Fassbinder, retratista inmisericorde de la otra cara del llamado “milagro económico alemán”, hurga en casi todas sus películas en la herencia del fascismo sobre diferentes núcleos humanos y sociales.
Encuadrado, un tanto de malas maneras, dentro del llamado “nuevo cine alemán” de los años 70, el realizador Rainer Werner Fassbinder, compañero de generación de cineastas como Volker Schlöndorff, Margarethe Von Trotta, Wim Wenders o Werner Herzog, comenzó su carrera como un guerrillero de la imagen, desde películas hoy sorprendentes y de desigual alcance, que van perfilando un estilo, pero que ya se ven atravesadas por un pensamiento: la reescritura del pasado de Alemania, los problemas de una nueva juventud, el anticapitalismo, la homosexualidad sin convenciones y la situación de las mujeres y personas de otras razas ante un futuro incierto.
Una de sus películas más sólidas y de mayor alcance social, “Todos nos llamamos Alí”, nos narra con sensibilidad, ternura y sin concesiones las cortapisas sociales con las que se encuentra el amor apasionado entre el marroquí Alí, rozando la treintena, y Emi, una mujer de más de sesenta años, que se gana la vida limpiando casas. Fassbinder, retratista inmisericorde de la otra cara del llamado “milagro económico alemán”, hurga en casi todas sus películas en la herencia del fascismo sobre diferentes núcleos humanos y sociales, aunque sus personajes, muchas veces, contienen una hondura que acerca sus filmes al terreno del melodrama o la tragedia con mayúsculas. En este sentido, el director de la hermosa y enfermiza “La ansiedad de Veronika Voss” -rodada en hipnótico blanco y negro-, revisó también los esquemas socio-políticos y de género del melodrama clásico, que situaba a la mujer como epicentro de grandes conflictos psicológicos y choques viejos y nuevos con una sociedad heteropatriarcal.
Fassbinder adaptó algunos clásicos de la literatura alemana de diferentes periodos históricos como “Effi Briest”, sobre el adulterio, o la ópera social “Berlin Alexanderplatz”, el amargo fresco social de Alfred Döblin, que se convirtió en una serie de televisión. En otros de sus filmes abordó temas como la lucha armada en la Alemania de la época desde una óptica mordaz (“La tercera generación”) o el tema del doble (“Desesperación”) inspirándose en novelistas y dramaturgos controvertidos. Fassbinder siguió siempre por sus caminos, con una filmografía tan prolífica y variada como densa, donde tuvo tiempo de indagar, a su peculiar manera, mezclando la frialdad y la pasión, la rabia y la sobriedad, en la época de la subida del nazismo al poder en películas como “Lili Marleen” o en sus secuelas en filmes como “El matrimonio de Maria Braun” o “Lola”, donde una cantante de cabaret de postguerra seduce a un delegado de urbanismo encargado de reconstruir la ciudad, y la situación del presente del país en el que le tocó vivir, visto desde un prisma donde se mezcla la acidez, el humanismo y la fusión entre el amor y el dolor.
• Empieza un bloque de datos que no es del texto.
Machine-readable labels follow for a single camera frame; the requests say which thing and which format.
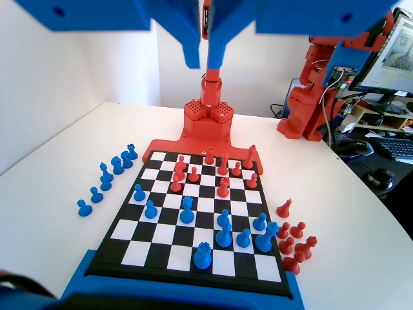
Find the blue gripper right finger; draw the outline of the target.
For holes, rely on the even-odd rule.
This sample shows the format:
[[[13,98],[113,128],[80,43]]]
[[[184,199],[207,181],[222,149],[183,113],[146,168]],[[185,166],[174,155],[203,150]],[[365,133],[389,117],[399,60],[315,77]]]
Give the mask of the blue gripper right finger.
[[[219,69],[225,48],[250,23],[260,34],[353,37],[384,18],[395,1],[212,1],[208,68]]]

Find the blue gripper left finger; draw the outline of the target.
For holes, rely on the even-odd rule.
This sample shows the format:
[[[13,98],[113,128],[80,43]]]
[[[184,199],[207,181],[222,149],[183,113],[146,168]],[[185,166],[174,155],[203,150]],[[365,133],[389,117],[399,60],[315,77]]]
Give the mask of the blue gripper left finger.
[[[181,43],[185,63],[199,68],[197,1],[18,1],[54,32],[149,31],[151,20]]]
Retratista de mundos a la vez cotidianos y barrocos, desesperado buscador de formas estéticas, Fassbinder fue algo más que un cineasta: llegó a convertirse en un agitador político y cultural de un país que se devuelve una imagen deformada de sí mismo. Polémicas fueron sus aproximaciones narrativas a las relaciones gays y lésbicas incluyendo dentro de éstas los esquemas de dominación y explotación capitalista habituales en todo tipo de uniones, a pesar de su alucinado viaje final al mundo de Jean Genet en la testamentaria “Querelle”, un filme de culto por su imaginería homoerótica. Pero si su historia de desamor gay e interclasista de “La ley del más fuerte” conserva su empuje, “Las amargas lágrimas de Petra Von Kant”, basada en una pieza teatral del propio realizador, resulta, hoy en día, algo artificiosa y acartonada, cercana al gran guiñol.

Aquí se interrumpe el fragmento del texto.